▶ **How to complete this task**
Go through the records below and show every line with the string "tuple".

··· The input

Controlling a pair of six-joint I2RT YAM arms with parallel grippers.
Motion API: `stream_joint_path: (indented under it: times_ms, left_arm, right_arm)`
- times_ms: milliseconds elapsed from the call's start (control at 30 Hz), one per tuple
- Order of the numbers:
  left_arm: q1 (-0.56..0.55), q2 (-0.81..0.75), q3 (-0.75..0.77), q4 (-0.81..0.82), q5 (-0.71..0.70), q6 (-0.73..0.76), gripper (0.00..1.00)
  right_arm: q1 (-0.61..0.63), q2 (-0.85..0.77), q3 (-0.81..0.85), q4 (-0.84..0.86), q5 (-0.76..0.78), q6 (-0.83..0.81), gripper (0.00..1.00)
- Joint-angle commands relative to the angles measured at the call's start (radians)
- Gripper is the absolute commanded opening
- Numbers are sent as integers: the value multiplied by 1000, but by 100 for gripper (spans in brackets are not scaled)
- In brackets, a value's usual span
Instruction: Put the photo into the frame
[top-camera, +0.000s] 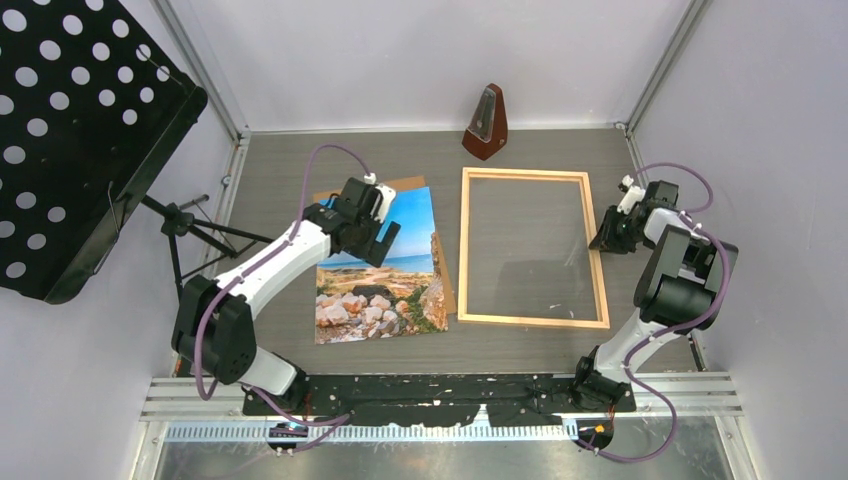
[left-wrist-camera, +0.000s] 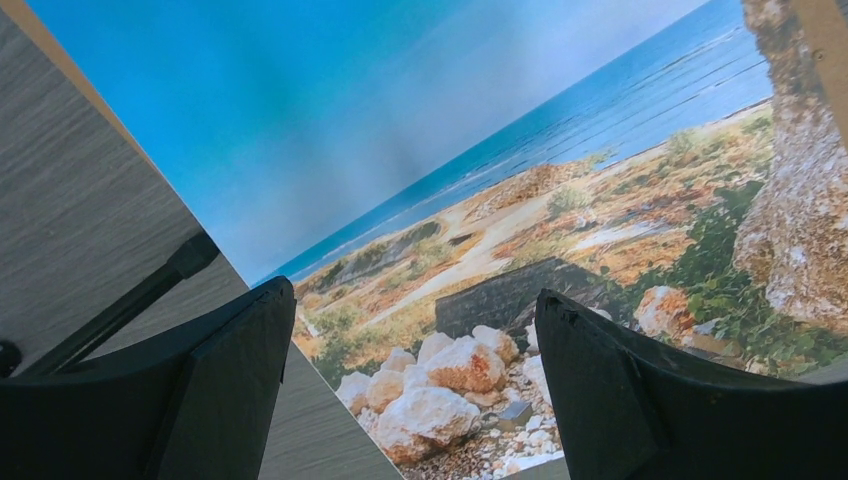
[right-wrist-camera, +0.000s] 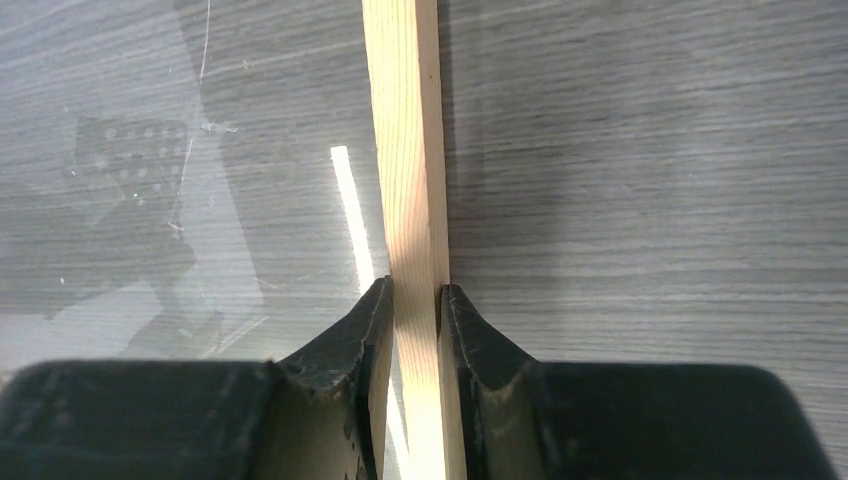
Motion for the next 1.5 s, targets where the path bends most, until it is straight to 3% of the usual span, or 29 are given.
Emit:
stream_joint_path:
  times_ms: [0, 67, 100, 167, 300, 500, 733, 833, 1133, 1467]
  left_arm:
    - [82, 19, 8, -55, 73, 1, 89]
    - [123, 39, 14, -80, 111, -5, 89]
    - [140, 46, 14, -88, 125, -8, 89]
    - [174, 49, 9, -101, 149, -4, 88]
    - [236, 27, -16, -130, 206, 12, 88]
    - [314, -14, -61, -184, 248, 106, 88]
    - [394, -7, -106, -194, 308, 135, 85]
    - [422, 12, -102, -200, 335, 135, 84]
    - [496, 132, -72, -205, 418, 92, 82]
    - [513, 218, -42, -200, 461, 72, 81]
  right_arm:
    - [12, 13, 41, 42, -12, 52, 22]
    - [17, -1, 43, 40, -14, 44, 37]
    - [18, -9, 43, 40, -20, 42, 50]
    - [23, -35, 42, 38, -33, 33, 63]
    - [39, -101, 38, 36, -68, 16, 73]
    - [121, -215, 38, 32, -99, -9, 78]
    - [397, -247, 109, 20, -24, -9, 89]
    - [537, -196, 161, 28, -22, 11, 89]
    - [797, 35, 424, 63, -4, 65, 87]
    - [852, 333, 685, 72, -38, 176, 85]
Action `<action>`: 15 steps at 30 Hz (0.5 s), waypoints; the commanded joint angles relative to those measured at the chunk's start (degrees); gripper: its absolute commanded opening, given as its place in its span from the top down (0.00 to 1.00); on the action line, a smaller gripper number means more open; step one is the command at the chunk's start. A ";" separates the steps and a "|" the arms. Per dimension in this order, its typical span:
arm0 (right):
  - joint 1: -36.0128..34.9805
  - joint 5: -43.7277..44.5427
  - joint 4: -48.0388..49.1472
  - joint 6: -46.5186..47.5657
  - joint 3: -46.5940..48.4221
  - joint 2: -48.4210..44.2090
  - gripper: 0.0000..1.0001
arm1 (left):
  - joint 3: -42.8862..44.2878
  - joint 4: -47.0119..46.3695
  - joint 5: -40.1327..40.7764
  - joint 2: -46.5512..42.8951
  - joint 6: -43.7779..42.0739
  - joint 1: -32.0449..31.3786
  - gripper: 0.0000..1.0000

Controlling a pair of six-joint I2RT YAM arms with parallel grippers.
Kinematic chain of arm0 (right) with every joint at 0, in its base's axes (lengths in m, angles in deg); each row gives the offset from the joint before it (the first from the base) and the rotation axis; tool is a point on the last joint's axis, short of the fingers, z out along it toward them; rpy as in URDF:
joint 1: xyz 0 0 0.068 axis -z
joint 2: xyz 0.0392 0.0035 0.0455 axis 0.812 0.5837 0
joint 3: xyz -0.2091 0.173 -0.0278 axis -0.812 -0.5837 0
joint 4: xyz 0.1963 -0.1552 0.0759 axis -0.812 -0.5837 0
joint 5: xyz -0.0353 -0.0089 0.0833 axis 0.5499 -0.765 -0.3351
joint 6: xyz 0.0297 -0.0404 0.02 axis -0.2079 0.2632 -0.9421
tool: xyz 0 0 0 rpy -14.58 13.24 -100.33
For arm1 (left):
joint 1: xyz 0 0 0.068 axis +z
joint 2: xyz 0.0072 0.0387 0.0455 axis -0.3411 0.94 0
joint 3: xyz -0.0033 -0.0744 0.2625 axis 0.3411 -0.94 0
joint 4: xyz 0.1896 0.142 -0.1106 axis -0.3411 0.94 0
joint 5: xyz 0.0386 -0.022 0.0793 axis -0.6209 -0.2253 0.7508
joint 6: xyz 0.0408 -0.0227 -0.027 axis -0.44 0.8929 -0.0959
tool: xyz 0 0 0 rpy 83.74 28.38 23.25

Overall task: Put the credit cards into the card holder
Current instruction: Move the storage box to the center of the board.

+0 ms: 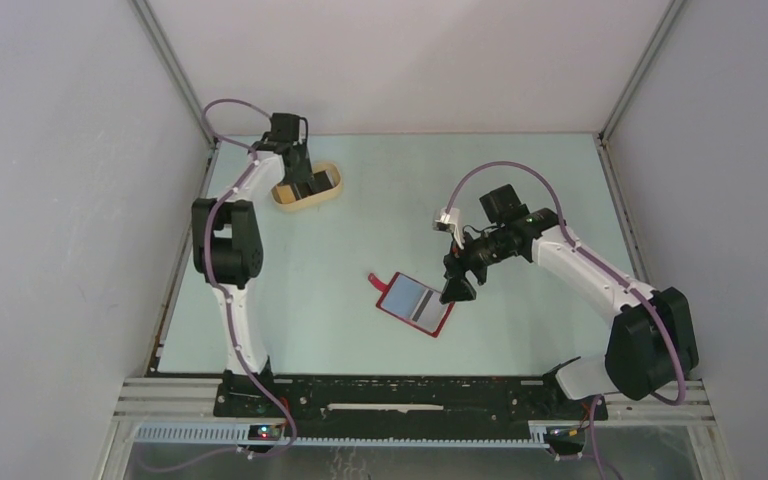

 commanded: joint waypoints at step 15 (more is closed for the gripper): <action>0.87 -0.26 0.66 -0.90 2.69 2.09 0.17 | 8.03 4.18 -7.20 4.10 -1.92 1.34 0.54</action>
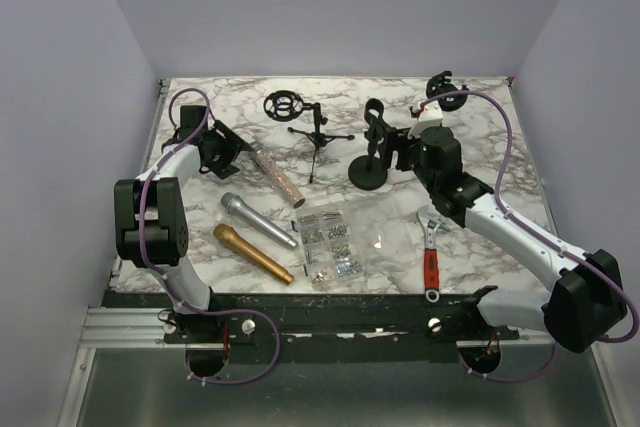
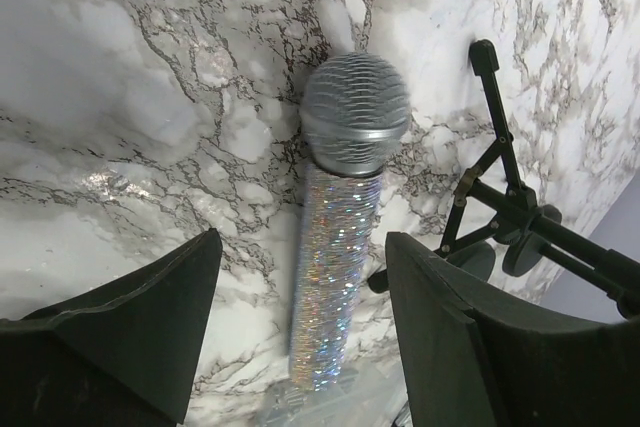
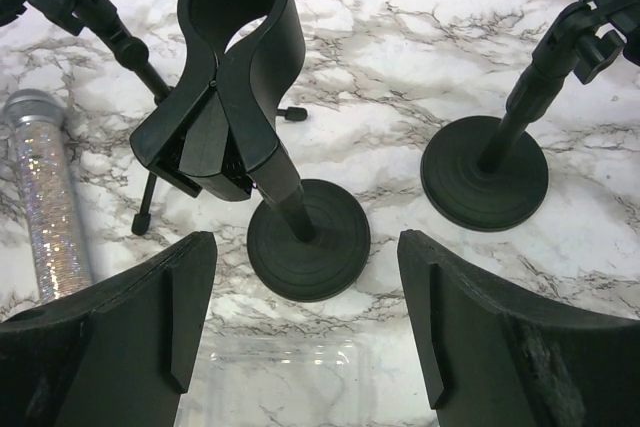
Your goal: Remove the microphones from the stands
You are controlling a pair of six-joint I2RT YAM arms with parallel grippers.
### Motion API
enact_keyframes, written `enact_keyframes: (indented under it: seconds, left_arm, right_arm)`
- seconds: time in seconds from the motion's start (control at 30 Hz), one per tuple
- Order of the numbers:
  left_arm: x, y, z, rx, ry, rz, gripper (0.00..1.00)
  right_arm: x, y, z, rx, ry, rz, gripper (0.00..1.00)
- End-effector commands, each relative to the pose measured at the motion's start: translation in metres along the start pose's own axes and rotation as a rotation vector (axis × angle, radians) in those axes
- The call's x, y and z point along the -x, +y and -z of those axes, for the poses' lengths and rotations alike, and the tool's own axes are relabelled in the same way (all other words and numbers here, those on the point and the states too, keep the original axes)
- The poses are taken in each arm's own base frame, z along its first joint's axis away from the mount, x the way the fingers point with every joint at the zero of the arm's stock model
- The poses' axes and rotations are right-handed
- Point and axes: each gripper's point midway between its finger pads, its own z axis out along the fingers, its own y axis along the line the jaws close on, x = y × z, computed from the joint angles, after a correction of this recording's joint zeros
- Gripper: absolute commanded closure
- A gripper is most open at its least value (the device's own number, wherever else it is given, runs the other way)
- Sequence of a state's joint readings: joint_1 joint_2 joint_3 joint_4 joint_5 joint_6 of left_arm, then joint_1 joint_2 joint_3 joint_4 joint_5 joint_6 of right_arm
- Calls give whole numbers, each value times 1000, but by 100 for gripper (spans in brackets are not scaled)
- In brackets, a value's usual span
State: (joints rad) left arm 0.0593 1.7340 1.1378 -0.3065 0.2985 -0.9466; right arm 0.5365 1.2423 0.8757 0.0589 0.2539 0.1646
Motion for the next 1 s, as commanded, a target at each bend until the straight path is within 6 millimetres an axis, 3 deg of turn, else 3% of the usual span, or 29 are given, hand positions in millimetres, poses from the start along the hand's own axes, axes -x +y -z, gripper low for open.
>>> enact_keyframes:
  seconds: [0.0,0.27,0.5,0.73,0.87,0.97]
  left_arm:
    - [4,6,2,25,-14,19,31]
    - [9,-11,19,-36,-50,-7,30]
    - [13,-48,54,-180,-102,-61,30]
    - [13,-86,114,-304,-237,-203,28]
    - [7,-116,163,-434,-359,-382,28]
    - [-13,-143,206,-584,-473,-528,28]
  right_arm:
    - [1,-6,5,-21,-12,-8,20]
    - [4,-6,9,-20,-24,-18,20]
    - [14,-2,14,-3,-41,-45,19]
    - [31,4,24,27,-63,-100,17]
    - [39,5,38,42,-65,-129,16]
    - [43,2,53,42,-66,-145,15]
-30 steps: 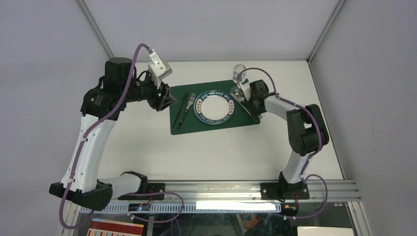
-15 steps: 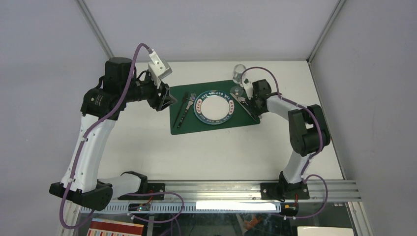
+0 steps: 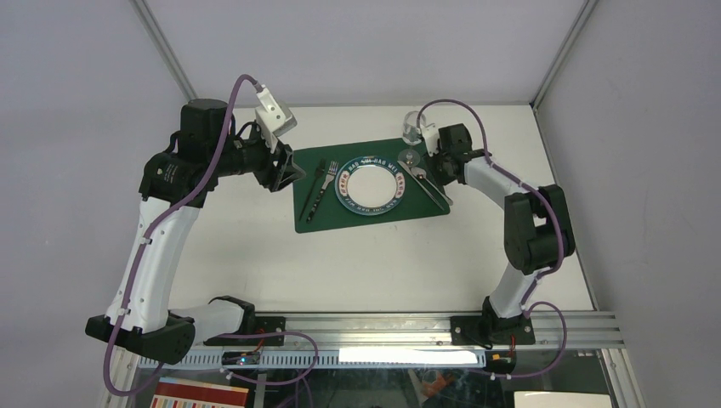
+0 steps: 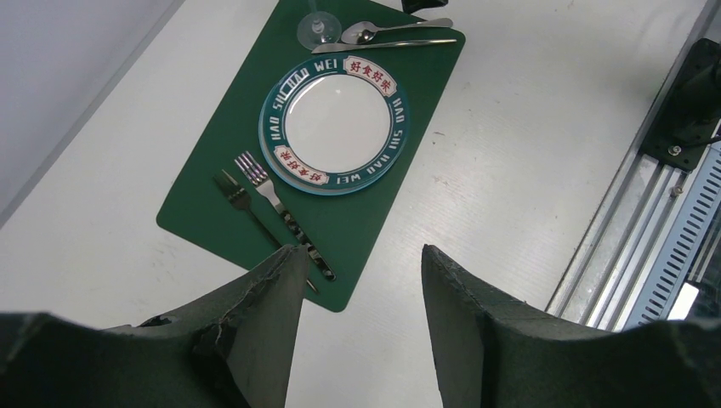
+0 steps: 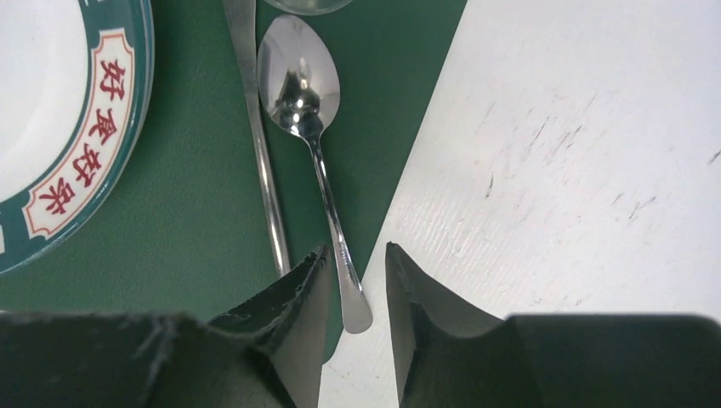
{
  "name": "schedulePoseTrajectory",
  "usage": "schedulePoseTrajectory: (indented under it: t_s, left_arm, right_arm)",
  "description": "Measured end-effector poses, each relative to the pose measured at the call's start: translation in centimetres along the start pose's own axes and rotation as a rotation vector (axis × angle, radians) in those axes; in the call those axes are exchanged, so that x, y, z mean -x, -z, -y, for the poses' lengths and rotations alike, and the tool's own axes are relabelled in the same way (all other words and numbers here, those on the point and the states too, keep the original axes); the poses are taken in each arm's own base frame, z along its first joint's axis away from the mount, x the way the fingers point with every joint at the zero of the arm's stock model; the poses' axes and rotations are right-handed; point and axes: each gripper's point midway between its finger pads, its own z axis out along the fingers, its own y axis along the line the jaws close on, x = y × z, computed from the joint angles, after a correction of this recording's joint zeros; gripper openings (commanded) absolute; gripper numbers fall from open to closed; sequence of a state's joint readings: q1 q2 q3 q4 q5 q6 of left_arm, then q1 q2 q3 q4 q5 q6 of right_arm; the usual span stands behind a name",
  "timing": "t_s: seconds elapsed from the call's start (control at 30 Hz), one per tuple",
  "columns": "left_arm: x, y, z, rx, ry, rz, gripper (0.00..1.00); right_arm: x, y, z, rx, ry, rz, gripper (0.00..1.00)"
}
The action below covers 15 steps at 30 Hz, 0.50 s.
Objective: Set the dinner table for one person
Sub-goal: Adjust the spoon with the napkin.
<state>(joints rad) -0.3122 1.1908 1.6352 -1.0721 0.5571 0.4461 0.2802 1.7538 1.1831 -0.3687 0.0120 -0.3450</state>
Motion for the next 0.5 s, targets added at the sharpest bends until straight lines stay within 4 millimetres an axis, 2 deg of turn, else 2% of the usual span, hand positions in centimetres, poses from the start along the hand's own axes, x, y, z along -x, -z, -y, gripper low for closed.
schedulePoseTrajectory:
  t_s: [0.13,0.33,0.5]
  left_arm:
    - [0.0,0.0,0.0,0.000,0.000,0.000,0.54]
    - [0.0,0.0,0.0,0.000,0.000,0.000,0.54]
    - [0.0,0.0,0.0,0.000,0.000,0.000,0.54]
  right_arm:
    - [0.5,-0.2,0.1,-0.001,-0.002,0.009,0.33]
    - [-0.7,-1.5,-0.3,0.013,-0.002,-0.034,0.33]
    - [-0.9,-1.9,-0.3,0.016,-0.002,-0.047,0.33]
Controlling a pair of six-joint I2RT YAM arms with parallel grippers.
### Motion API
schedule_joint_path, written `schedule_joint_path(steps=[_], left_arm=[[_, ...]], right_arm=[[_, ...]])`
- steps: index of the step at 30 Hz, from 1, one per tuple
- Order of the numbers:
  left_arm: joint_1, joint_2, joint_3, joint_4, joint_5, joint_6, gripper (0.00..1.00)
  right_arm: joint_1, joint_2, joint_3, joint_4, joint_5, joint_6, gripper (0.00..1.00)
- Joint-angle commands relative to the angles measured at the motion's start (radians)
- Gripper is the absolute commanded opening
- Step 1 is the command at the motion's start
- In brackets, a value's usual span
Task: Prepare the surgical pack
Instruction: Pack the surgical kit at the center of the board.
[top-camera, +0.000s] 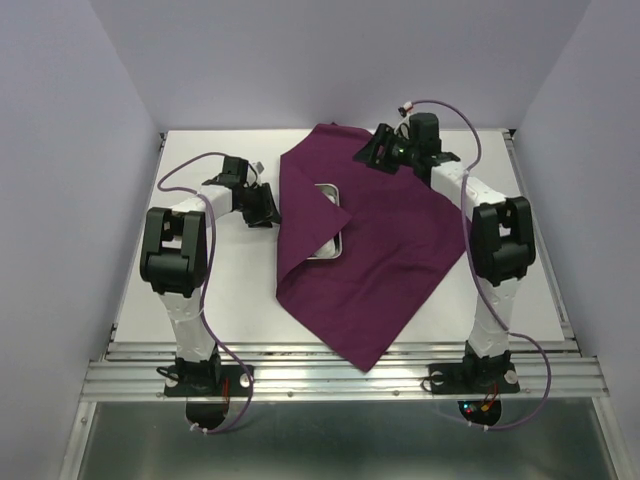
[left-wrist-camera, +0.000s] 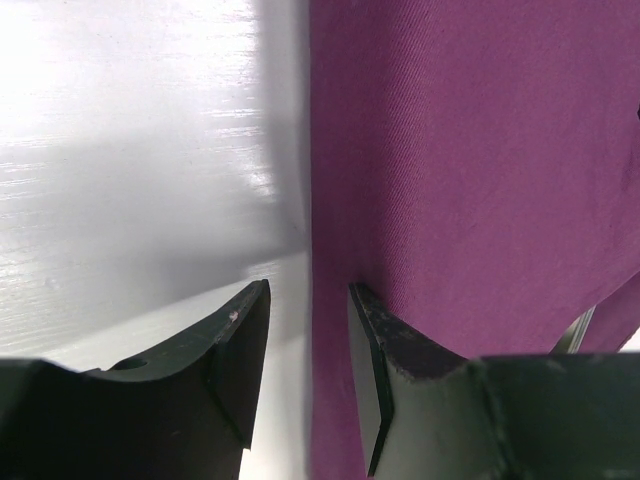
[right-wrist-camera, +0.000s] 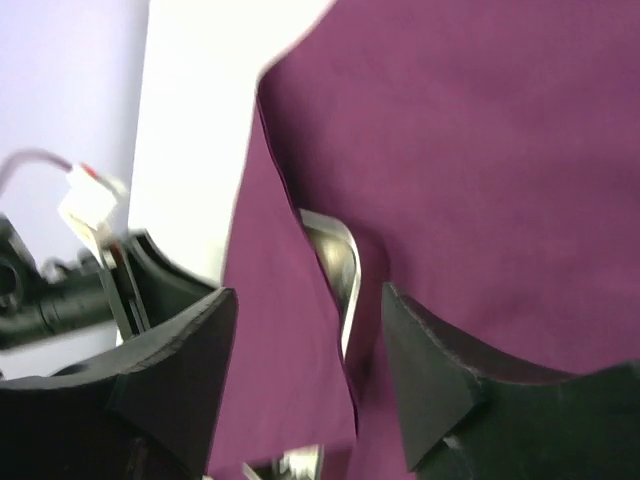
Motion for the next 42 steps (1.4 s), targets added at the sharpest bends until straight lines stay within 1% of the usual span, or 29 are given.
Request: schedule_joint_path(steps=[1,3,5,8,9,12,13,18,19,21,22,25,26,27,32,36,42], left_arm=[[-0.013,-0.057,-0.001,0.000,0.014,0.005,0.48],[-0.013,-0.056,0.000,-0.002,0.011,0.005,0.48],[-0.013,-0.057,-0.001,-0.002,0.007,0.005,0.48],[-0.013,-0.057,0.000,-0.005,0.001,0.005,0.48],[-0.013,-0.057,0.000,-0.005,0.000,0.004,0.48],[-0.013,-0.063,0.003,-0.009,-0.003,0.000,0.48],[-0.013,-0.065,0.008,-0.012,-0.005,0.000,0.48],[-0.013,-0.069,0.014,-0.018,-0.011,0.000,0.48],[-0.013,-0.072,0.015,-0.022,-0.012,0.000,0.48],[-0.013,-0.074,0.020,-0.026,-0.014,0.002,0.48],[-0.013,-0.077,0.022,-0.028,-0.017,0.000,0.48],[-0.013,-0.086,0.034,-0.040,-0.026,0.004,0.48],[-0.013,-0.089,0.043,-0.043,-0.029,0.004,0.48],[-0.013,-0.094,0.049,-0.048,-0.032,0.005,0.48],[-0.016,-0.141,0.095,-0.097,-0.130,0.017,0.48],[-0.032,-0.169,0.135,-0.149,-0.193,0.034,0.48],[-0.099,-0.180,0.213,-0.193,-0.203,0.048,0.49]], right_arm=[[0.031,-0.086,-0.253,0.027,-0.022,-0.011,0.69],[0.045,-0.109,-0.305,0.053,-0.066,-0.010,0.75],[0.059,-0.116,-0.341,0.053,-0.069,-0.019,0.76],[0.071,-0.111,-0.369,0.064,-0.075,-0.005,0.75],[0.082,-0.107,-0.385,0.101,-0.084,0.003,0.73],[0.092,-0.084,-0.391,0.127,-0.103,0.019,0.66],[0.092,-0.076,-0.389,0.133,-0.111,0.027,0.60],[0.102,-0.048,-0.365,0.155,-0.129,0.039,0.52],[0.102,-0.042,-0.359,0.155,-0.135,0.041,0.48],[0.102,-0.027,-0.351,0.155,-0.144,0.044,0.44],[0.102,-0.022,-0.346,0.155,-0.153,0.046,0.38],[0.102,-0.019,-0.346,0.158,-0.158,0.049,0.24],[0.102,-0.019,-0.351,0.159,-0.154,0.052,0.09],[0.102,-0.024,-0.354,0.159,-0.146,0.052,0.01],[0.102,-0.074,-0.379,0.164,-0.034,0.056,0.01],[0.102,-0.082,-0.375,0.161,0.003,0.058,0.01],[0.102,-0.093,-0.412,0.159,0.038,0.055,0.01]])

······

▶ **Solution to this exercise**
- times_ms: milliseconds elapsed from the call's start (control at 30 Hz), one per tuple
- seconds: time in seconds from the motion's start (control at 30 Hz), one per tuple
  "timing": "t_s: seconds elapsed from the call's start (control at 30 Hz), one per tuple",
- steps: index of the step at 30 Hz, from 1, one per tuple

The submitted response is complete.